**Exercise aim**
The sole answer should be the number of lines in the material below that hold "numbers".

**Given data**
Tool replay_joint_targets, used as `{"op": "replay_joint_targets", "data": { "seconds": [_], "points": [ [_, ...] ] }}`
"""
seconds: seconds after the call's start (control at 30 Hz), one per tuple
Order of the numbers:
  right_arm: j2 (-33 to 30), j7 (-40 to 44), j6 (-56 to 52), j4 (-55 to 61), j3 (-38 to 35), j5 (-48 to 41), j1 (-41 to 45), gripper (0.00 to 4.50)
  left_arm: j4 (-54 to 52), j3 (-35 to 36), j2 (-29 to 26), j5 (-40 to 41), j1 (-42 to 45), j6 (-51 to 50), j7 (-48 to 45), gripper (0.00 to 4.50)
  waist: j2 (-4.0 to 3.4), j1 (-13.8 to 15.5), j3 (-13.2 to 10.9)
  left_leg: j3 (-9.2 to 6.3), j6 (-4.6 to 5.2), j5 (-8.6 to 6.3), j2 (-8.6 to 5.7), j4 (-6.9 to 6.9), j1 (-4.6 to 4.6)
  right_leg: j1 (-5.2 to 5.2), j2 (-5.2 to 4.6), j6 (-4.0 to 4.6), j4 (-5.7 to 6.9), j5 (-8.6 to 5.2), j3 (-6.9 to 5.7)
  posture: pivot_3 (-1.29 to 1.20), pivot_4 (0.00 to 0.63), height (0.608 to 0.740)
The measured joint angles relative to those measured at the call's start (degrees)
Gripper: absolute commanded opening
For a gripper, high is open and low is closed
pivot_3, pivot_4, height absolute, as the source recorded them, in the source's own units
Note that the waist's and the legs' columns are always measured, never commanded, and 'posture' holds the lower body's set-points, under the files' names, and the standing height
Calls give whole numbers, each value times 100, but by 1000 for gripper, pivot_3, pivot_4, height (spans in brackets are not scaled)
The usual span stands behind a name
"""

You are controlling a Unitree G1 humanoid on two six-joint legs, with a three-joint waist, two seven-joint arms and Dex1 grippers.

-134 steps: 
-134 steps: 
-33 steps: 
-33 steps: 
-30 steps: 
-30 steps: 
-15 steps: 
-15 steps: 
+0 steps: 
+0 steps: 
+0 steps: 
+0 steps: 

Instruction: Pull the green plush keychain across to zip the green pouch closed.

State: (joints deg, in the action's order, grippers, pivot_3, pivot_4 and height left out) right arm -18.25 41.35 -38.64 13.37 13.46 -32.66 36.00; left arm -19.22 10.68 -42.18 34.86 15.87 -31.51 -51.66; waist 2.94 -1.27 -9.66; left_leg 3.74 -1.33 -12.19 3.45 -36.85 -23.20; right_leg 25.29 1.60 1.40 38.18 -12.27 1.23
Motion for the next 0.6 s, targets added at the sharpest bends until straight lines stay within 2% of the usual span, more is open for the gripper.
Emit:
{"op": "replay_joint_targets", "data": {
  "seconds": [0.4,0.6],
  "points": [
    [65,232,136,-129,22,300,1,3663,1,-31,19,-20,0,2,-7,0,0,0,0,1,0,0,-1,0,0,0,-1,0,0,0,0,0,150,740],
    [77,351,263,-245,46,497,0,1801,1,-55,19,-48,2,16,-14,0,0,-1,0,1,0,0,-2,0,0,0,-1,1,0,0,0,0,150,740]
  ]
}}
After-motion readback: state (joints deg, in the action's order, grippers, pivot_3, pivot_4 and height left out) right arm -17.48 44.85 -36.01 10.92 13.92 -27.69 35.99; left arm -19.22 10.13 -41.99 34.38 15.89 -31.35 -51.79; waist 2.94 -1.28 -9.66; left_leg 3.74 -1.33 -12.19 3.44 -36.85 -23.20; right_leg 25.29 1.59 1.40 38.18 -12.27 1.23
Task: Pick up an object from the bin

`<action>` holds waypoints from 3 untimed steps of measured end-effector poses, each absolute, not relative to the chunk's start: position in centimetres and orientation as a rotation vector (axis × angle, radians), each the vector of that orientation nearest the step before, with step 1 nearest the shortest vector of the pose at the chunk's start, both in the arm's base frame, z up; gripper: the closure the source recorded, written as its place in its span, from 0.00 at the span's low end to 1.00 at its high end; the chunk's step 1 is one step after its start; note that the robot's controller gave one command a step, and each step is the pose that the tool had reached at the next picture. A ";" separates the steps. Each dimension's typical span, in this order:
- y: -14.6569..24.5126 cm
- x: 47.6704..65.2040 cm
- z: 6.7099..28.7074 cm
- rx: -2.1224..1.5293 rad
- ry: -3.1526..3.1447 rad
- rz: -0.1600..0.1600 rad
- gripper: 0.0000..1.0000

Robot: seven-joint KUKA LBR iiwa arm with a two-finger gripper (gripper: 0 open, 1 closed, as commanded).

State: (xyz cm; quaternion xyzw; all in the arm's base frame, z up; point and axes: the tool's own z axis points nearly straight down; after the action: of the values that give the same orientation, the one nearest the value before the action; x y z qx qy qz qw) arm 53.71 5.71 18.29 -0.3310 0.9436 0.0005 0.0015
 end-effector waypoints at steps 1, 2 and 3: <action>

**Task answer**
2